It’s known to spread quickly and absolutely loves direct or partial sunlight. Chamomile is also a great source of nitrogen for the soil and enriches itself and the plants around it.

However, it’s important to note that certain varieties can be toxic to plants, so keep that in mind when choosing the right variety for your yard.

Chamomile Lawn

Chamomile Lawn

Low Water Ground Covers

Clover

Clover is another great nitrogen-fixing alternative that’s really affordable as well! It does best in poor soil, so even if you have low or below-average soil in your backyard, you can rest assured that clover will work well there.

Micro-clover is a relatively newer variety and is an ideal alternative to grow alongside a traditional grass lawn since it’s low-growing and doesn’t flower often. This also makes it a good choice if you’re looking to avoid pollinators such as bees, yet want a great ground cover.

Clover Lawn

Clover Lawn

Dutch White Clover, on the other hand, features beautiful, intricate white flowers and is commonly spotted in meadows and fields around the US.

It’s highly drought-resistant and one of the most durable grass alternatives out there that can be used on its own for a non-traditional lawn without any grass at all. Due to its low-maintenance qualities, it requires little watering and mowing.

But, it also attracts wildlife such as deer, so that may or may not be a good thing depending on your preferences. For those that want to see more wildlife activity on their property, Dutch Clover is a great choice.

Anemone

I have yet to see this delightful late spring and fall bloomer listed as a ground cover, perhaps because it has such tall and showy flowers (nearly 2-inches across), but it certainly acts like one, at least in our Rocky Mountain backyard.

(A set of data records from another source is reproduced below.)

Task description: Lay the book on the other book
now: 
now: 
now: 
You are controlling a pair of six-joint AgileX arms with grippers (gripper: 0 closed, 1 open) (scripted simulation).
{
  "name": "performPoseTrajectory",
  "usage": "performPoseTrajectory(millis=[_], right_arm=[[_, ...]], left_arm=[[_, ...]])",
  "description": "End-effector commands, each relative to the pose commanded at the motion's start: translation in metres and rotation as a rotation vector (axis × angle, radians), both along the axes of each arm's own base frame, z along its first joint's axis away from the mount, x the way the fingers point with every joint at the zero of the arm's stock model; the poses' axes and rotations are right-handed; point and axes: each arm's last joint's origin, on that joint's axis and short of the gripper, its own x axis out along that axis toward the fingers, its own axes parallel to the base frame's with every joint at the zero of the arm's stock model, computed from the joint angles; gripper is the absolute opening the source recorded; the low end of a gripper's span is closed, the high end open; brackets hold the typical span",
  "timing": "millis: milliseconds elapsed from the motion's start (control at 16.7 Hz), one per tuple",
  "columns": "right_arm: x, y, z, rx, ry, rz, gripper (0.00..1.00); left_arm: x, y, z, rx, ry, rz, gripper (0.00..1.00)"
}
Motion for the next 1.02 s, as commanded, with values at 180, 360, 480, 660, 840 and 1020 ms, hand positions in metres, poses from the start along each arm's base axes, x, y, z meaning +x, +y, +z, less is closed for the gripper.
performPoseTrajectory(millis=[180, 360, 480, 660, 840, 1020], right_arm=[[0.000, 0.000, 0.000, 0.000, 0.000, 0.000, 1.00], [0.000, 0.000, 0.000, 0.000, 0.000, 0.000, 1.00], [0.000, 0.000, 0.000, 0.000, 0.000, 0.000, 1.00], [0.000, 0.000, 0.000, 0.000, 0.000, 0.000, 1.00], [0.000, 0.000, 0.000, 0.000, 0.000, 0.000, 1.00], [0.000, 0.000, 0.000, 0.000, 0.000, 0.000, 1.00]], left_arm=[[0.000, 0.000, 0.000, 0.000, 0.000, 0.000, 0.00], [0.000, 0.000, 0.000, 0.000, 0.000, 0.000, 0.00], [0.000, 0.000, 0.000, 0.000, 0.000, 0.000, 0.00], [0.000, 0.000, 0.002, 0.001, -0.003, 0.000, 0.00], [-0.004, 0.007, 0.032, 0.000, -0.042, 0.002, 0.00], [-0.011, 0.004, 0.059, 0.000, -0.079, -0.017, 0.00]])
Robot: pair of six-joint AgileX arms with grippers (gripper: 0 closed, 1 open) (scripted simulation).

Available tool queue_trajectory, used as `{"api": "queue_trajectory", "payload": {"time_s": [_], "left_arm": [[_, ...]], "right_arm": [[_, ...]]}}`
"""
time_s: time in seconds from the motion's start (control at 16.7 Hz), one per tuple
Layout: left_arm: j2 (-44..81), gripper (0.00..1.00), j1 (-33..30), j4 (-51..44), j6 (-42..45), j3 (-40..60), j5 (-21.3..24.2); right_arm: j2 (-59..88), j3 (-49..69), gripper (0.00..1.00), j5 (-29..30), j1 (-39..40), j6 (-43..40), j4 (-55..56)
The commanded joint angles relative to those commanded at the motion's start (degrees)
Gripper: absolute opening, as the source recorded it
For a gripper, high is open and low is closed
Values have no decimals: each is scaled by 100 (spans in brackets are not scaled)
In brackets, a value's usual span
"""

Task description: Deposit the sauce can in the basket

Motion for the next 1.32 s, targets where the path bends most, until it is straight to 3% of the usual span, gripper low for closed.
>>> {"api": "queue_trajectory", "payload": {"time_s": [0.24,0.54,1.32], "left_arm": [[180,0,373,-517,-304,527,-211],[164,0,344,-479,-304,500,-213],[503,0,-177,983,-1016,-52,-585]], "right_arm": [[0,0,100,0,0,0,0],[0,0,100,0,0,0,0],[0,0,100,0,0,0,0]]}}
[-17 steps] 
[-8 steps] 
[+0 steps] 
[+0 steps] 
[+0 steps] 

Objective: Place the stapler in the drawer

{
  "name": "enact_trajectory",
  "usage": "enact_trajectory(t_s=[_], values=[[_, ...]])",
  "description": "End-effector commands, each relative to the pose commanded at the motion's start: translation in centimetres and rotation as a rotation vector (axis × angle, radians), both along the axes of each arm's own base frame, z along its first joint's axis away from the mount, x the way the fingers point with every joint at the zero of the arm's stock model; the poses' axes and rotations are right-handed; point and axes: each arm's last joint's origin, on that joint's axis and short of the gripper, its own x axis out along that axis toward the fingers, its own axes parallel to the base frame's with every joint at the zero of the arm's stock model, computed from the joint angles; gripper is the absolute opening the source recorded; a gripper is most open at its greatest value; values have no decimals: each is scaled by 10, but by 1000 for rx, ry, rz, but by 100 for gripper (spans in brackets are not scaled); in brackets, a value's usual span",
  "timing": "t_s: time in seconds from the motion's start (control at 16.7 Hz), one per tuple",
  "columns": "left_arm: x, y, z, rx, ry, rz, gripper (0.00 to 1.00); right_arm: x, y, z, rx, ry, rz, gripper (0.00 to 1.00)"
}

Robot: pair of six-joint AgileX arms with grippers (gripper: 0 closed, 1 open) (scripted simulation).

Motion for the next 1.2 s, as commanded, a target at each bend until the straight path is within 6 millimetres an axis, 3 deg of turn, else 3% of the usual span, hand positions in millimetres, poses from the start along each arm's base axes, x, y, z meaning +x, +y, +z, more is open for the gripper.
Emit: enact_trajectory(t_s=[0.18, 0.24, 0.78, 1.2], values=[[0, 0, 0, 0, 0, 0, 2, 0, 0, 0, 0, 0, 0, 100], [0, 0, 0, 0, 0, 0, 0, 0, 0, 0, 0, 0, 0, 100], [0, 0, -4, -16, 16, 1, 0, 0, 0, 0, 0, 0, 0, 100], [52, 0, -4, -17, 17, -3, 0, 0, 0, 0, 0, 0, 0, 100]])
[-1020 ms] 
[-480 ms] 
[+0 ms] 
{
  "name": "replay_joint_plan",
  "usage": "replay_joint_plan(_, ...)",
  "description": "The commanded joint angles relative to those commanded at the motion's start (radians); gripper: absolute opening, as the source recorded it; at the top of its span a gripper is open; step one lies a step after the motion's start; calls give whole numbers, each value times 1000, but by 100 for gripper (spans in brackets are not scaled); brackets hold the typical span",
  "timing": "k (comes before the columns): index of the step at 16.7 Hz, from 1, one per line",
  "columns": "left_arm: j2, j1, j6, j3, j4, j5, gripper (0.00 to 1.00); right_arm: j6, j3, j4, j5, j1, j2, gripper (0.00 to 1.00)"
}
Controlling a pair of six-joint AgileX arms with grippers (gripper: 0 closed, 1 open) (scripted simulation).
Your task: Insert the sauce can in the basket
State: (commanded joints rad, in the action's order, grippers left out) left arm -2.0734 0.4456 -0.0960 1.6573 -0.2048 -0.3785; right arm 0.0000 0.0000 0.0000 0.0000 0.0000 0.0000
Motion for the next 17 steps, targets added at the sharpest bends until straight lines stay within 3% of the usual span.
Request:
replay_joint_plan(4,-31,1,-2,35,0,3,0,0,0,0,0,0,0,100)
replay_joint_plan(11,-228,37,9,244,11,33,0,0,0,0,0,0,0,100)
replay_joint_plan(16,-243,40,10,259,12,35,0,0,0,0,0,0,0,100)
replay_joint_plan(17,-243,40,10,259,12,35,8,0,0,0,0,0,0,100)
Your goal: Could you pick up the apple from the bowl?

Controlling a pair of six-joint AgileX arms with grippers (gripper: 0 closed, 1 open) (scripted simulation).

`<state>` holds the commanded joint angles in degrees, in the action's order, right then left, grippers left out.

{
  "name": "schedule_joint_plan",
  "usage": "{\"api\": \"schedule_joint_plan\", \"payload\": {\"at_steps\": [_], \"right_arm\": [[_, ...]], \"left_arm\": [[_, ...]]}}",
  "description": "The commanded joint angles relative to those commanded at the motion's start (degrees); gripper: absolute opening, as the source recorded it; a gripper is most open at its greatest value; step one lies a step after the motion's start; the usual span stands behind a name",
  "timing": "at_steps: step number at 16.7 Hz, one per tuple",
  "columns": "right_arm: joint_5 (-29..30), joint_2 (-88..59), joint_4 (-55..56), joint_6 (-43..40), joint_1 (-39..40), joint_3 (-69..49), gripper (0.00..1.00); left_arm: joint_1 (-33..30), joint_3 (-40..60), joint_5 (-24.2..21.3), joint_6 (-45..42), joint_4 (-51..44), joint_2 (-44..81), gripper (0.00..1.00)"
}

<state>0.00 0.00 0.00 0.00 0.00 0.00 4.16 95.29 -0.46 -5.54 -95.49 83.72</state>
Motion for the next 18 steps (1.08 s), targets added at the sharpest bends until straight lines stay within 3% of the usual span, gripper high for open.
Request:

Spreads by creeping rhizomes and tolerates a variety of soil conditions, partial shade to sun, and dry soil. Also known as windflower, it is an excellent choice for rock gardens and wooded areas. Hardy in zones 4-9.

Note: Anemone plants are poisonous if consumed in large quantities.

Anemone Lawn

Anemone Lawn

Stonecrop

Stonecrops, which include a number of the many sedums, vary widely. Some of the several species of stone-crop have succulent foliage that ranges from green through yellow to red. Flowers, too, range in height, showiness, and color.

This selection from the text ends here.